Le Highlander de Toyota s’est forgé une réputation d’utilitaire sérieux, pratique et classique, dont il n’a pas l’intention de s’écarter. Mais les stratèges de Toyota, qui ne se sont jamais vraiment inquiétés des nombreuses tentatives de déstabilisation de la concurrence, doivent maintenant prendre celles-ci nettement plus au sérieux.

Éric LeFrançois Éric LeFrançois
Collaboration spéciale

Le segment des utilitaires intermédiaires est, de loin, le plus actif ces derniers mois. Non seulement accueille-t-il de nouvelles recrues, mais plusieurs modèles font également l’objet d’une refonte. Le Highlander est un de ceux-là.

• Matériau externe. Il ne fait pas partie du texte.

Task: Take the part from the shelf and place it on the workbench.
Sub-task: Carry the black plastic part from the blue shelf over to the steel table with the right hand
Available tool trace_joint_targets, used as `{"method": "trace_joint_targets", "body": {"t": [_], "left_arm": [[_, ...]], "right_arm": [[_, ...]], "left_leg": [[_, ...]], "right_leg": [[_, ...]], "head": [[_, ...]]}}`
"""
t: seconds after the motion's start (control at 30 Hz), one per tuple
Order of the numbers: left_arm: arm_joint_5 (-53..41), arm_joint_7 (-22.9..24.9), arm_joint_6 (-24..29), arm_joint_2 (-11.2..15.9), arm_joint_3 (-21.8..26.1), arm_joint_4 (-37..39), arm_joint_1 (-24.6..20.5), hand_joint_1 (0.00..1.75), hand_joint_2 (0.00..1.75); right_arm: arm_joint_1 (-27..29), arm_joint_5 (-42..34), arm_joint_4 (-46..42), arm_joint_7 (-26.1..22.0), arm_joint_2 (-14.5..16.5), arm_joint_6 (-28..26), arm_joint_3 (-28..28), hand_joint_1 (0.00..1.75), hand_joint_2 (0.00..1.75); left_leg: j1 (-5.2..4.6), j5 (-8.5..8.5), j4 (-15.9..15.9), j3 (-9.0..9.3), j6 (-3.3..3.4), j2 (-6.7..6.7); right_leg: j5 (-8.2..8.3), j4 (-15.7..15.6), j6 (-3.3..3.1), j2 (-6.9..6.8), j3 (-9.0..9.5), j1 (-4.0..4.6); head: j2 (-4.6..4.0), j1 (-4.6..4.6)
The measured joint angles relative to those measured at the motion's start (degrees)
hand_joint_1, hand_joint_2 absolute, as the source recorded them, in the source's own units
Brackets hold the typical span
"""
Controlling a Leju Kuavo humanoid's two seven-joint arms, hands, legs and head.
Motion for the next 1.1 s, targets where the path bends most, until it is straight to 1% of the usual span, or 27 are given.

PHOTO FOURNIE PAR TOYOTA CANADA

La longueur accrue du Highlander a permis d’augmenter la surface utilitaire (lorsque tous les sièges sont occupés), mais sans s’approcher des meilleurs de la catégorie cependant.

Toujours aussi résolue à rompre avec la timidité de ses créations passées en matière de style, la marque japonaise en fait (encore) trop. Le Highlander donne l’impression d’avoir été surdessiné, comme en font foi les multiples lignes brisées, les effets de contraste et les éléments saillants. Mais le style torturé promet de faire du Highlander un véhicule que l’on va remarquer davantage.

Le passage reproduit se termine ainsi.